▸ ASSIGNMENT
Give back, exactly as written, the lines from the beginning of the listing through the one that contains "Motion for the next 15".

▸ DATA TO PROCESS
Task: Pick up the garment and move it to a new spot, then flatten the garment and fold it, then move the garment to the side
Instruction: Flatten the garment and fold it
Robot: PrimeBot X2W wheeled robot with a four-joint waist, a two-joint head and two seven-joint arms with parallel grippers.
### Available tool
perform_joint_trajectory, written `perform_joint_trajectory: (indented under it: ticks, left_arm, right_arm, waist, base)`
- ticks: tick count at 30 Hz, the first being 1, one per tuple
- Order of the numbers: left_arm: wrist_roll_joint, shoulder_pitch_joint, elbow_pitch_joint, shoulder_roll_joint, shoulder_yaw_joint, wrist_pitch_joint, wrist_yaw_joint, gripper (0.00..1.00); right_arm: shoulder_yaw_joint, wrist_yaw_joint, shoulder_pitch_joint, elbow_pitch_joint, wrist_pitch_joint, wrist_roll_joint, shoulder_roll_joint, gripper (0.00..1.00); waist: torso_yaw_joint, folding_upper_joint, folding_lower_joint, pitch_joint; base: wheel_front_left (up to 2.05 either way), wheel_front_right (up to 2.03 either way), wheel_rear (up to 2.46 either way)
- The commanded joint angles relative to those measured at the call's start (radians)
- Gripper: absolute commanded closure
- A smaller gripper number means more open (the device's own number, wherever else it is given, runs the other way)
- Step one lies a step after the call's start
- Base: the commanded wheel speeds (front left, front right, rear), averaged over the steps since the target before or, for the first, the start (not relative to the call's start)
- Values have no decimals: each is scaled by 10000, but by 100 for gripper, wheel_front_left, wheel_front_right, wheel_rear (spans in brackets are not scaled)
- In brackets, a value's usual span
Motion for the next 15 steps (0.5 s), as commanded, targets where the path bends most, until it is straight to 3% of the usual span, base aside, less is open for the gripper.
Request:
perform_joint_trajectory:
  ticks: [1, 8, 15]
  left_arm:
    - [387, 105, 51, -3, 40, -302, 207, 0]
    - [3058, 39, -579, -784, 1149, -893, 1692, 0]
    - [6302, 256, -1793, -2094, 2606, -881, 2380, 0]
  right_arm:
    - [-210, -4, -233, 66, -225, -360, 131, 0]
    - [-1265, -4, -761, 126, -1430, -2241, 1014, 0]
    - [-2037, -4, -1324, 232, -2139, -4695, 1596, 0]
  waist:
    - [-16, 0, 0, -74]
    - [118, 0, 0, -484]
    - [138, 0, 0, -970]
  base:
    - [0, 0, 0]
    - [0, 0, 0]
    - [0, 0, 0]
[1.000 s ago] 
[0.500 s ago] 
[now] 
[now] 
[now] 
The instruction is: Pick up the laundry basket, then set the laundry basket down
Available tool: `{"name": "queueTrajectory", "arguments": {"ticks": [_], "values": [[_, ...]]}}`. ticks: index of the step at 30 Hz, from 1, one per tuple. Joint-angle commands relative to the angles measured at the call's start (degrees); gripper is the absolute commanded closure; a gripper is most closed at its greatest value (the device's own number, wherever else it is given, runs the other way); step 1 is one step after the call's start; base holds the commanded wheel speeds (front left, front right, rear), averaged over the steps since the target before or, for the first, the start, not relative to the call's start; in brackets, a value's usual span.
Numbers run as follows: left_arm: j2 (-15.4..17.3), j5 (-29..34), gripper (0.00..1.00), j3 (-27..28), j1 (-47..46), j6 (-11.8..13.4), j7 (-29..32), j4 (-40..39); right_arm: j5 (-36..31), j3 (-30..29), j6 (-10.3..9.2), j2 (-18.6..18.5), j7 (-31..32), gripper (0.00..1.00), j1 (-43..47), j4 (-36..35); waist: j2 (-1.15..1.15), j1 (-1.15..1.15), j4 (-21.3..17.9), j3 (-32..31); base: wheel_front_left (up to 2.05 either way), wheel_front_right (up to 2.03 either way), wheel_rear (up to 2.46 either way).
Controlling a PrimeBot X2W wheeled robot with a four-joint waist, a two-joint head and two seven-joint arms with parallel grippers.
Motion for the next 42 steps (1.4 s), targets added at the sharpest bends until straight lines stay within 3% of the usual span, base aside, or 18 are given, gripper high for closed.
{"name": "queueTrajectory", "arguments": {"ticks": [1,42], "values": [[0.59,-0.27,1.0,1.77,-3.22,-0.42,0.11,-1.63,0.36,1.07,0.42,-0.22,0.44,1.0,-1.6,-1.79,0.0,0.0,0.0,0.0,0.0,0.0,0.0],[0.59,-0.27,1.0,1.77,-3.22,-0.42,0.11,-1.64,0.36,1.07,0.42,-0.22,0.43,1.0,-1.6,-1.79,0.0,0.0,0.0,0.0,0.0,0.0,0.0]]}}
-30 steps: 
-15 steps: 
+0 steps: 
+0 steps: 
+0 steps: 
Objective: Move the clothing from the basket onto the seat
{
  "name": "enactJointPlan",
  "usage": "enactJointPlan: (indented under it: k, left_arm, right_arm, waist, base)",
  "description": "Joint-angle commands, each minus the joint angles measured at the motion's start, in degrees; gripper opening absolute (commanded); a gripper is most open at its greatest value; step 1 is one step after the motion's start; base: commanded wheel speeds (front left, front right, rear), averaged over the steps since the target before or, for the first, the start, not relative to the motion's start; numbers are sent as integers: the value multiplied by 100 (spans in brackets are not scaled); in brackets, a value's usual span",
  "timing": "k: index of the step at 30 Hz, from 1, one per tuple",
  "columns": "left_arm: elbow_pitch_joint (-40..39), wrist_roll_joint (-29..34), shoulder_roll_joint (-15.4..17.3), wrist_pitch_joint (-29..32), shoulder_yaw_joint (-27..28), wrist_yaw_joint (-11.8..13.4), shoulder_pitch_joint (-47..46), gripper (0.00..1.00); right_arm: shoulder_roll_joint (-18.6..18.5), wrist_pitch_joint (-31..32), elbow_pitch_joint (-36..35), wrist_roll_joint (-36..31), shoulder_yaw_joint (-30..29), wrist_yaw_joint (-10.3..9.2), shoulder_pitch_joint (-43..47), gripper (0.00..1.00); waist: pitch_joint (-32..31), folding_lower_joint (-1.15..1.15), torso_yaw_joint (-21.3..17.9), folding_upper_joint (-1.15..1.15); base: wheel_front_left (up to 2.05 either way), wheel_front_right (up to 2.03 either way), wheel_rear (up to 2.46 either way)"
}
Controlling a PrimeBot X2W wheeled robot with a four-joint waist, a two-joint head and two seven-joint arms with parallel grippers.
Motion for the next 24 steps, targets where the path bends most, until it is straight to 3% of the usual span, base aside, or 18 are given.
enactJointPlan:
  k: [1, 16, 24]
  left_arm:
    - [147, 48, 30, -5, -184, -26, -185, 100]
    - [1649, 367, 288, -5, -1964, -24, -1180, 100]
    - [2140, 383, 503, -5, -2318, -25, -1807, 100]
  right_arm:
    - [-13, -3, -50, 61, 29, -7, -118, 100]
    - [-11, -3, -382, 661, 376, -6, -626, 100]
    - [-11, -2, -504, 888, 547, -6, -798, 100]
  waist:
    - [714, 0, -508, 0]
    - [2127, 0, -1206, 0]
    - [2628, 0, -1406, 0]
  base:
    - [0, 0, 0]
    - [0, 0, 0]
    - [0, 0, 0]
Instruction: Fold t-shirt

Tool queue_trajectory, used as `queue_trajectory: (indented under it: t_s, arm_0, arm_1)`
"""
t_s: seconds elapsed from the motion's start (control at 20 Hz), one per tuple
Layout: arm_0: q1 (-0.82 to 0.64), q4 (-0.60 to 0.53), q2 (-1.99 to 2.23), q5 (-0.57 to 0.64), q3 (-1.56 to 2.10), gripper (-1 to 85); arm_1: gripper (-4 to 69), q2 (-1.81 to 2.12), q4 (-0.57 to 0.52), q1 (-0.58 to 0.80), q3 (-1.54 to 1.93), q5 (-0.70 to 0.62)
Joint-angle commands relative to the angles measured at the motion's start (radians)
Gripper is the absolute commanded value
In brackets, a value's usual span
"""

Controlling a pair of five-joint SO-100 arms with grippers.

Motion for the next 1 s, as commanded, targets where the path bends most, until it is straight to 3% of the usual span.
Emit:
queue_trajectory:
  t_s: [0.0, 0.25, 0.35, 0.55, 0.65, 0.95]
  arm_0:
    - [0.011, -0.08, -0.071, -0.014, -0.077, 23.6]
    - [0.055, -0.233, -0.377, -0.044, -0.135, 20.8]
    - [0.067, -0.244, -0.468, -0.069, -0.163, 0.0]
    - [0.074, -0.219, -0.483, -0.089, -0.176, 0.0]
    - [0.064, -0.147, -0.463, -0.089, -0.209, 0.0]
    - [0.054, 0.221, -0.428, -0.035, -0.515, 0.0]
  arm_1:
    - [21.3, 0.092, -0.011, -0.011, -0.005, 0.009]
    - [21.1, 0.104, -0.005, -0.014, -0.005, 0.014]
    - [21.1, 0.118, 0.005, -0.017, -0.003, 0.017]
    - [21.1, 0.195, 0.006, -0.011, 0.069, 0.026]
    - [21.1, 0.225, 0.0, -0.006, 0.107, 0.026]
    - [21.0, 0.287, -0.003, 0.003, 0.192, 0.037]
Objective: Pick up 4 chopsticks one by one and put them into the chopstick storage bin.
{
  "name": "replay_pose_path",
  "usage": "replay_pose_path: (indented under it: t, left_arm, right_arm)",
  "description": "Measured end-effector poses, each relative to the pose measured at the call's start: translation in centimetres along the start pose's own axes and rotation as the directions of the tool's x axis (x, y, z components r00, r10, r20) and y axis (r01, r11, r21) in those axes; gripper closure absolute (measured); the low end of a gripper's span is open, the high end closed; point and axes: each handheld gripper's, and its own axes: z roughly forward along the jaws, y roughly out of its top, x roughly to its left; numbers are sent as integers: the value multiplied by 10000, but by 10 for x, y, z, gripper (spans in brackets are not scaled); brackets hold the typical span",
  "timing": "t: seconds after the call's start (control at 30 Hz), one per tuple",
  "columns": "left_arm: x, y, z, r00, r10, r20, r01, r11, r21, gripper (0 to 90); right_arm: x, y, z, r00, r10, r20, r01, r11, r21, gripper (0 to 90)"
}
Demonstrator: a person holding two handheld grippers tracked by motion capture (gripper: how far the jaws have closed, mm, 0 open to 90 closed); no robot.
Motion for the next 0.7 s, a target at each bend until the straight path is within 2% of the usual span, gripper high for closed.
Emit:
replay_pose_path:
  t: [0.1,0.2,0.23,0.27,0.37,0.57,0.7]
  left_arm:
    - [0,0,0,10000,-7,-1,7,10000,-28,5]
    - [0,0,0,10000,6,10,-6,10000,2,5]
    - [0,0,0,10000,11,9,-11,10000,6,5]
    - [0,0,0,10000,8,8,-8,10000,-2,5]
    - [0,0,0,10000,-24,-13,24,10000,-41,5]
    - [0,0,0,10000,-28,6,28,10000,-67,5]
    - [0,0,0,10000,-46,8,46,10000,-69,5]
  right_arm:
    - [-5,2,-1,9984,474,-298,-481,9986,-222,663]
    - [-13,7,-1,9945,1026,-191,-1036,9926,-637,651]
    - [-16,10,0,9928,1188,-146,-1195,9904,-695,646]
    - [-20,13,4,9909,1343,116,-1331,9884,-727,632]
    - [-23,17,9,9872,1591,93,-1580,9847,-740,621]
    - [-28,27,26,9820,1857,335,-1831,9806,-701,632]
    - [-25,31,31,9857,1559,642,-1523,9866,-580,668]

▸ PROBLEM SOLUTION
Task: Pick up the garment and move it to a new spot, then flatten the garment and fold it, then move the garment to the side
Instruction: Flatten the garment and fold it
Robot: PrimeBot X2W wheeled robot with a four-joint waist, a two-joint head and two seven-joint arms with parallel grippers.
### Available tool
perform_joint_trajectory, written `perform_joint_trajectory: (indented under it: ticks, left_arm, right_arm, waist, base)`
- ticks: tick count at 30 Hz, the first being 1, one per tuple
- Order of the numbers: left_arm: wrist_roll_joint, shoulder_pitch_joint, elbow_pitch_joint, shoulder_roll_joint, shoulder_yaw_joint, wrist_pitch_joint, wrist_yaw_joint, gripper (0.00..1.00); right_arm: shoulder_yaw_joint, wrist_yaw_joint, shoulder_pitch_joint, elbow_pitch_joint, wrist_pitch_joint, wrist_roll_joint, shoulder_roll_joint, gripper (0.00..1.00); waist: torso_yaw_joint, folding_upper_joint, folding_lower_joint, pitch_joint; base: wheel_front_left (up to 2.05 either way), wheel_front_right (up to 2.03 either way), wheel_rear (up to 2.46 either way)
- The commanded joint angles relative to those measured at the call's start (radians)
- Gripper: absolute commanded closure
- A smaller gripper number means more open (the device's own number, wherever else it is given, runs the other way)
- Step one lies a step after the call's start
- Base: the commanded wheel speeds (front left, front right, rear), averaged over the steps since the target before or, for the first, the start (not relative to the call's start)
- Values have no decimals: each is scaled by 10000, but by 100 for gripper, wheel_front_left, wheel_front_right, wheel_rear (spans in brackets are not scaled)
- In brackets, a value's usual span
Motion for the next 15 steps (0.5 s), as commanded, targets where the path bends most, until it is straight to 3% of the usual span, base aside, less is open for the gripper.

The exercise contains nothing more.